3) Mattar Paneer: While similar to saag paneer, mattar paneer replaces the spinach with peas and a tomato-based sauce. “This is a close third,” Hunnes says. “It has some protein from the peas, and a lot of fiber. I have nothing bad to say about this dish, but it doesn’t have quite as much protein as chana masala.” Again, chana masala is just more balanced.
4) Aloo Gobi: Ah, my friend, aloo gobi, the dish that makes me feel slightly better about myself — and for good reason, as it turns out. “This is a close fourth, because it’s a potato and cauliflower dish,” Hunnes says. “It’s very high in fiber and potassium [which regulates fluid balance and supports our muscles] and low in saturated fat, but also low in protein. Still, if you put the top four dishes together, you have a super healthy, plant-based meal.”
5) Samosas: Samosas are fried or baked pastries that come with a variety of fillings (usually, some combination of potatoes, onions, peas, meat or lentils). “These are often fried, so that makes them less healthy than the super healthy dishes above,” Hunnes explains (fried foods are high in calories and trans fats, which are awful for your heart). “However, if you get them filled with plant-based options, that would definitely be healthier than if they were filled with meat — and if you can get them baked, even better.” Thanks for always ordering the vegetarian ones, Pop-pop.
6) Naan: A type of flatbread, Hunnes says, “This is a white flour-based bread product, although so delicious.” White flour, mind you, is basically nutritionally void, meaning it might as well be empty calories. “I put naan in this place because it’s not particularly healthy, but it’s not super unhealthy, either. Try to limit yourself to a few slices.”
7) Chicken Tikka Masala: Chicken tikka masala consists of spiced chicken chunks in a (usually) cream-based curry sauce, and it saddens me greatly that it lands this low in our ranking. “Recent studies indicate that chicken may be just as deleterious for heart disease as red meat, so buyer beware,” Hunnes warns. “However, this item is typically non-dairy [when made with, say, coconut cream] and mostly just a spicy red sauce with Indian spices. So, it’s not as bad as red meat dishes, in that sense. Plus, it usually has less saturated fat.”

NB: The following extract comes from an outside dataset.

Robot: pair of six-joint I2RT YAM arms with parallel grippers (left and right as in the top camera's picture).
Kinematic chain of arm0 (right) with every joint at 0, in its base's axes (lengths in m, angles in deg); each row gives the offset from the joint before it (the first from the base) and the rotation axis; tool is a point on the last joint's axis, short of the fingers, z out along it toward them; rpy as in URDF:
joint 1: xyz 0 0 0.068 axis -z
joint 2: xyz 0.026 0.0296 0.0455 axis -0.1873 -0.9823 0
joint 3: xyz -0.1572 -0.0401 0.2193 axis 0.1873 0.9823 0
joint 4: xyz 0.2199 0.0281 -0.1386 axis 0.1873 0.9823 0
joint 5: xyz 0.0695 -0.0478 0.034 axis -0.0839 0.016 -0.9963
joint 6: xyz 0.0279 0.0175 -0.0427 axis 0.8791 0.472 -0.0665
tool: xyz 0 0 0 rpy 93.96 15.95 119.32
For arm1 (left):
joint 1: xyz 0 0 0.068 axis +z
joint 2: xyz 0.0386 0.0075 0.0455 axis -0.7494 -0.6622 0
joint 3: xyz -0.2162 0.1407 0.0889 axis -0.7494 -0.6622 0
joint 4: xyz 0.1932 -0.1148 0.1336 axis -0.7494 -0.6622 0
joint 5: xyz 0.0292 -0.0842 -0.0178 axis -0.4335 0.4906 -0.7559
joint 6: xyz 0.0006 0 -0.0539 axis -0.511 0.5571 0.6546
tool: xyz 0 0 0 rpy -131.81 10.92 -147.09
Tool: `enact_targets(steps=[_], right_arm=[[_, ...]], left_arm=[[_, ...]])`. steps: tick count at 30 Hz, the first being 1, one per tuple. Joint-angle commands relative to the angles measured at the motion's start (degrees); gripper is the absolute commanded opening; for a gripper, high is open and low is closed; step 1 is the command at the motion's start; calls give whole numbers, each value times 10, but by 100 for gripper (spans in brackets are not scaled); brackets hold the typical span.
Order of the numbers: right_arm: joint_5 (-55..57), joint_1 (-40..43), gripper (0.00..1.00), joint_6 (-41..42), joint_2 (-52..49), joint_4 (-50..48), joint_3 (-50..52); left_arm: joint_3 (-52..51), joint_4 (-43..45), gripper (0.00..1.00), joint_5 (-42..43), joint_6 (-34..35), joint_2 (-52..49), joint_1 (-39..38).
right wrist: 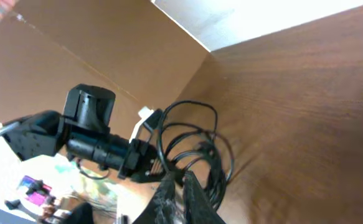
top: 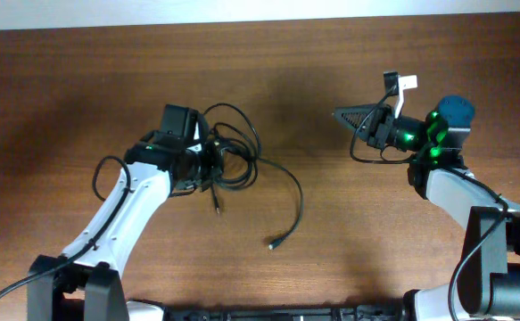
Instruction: Untangle cables
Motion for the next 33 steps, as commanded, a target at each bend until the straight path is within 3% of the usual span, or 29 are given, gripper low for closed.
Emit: enact_targets(steps=[1,4,8,10,12,18,24,33], right_arm=[[3,-18,22,-45,7,54,-5],[24,-61,31,-123,7,157,-5],[42,-126,50,-153,7,166,-6],[70,-154,56,-153,7,165,-6],[84,-179,56,-137,7,165,-6],[88,-201,55,-4,7,165,-6],[65,-205,54,39,7,162,-6],[70,-229,55,38,7,167,-6]], left_arm=[[0,50,0,152,-183,1,2],[0,58,0,221,-297,1,2],[0,57,0,221,-357,1,-8],[0,57,0,220,-379,1,-21],[0,57,0,193,-402,1,-43],[0,55,0,-32,-364,1,-101],[0,55,0,-38,-365,1,-108],[0,66,0,-38,-349,1,-108]])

8) Butter Chicken: Similar to chicken tikka masala, butter chicken is chicken in a spiced tomato sauce, rich in cream and, of course, butter. “This isn’t a healthy dish at all,” says Hunnes. “It’s very high in saturated fat, dairy products that may promote tumor growth and calories. Though, I’ll admit, many years ago, when I was still eating chicken, I thought this dish tasted delicious.” And you thought right.
9) Lamb Vindaloo: As Hunnes explains, lamb vindaloo is “a lamb-leg stew in a tomato sauce.” She continues, “Lamb is very high in saturated fat and isn’t healthy. It’s red meat and may increase the risk of colon cancers. The one thing lamb vindaloo has going for it is that it’s usually cooked in tomatoes, which are high in lycopene.” Lycopene is an antioxidant that’s been linked to many health benefits, including reduced risk of heart disease and cancer, which is good considering lamb (and red meat in general) may cause those exact ailments.
10) Lamb Korma: Kind of like lamb vindaloo on flavor steroids, “This is a lamb-leg stew in tomato sauce and yogurt, which has the negatives of both high-fat dairy and red meat,” Hunnes says. “I’d limit or avoid this.”
Whew, sounds like I’ll be having a nice, healthy lunch of chana masala and saag paneer… with a side order of chicken tikka masala, garlic naan and vegetable samosas, obviously.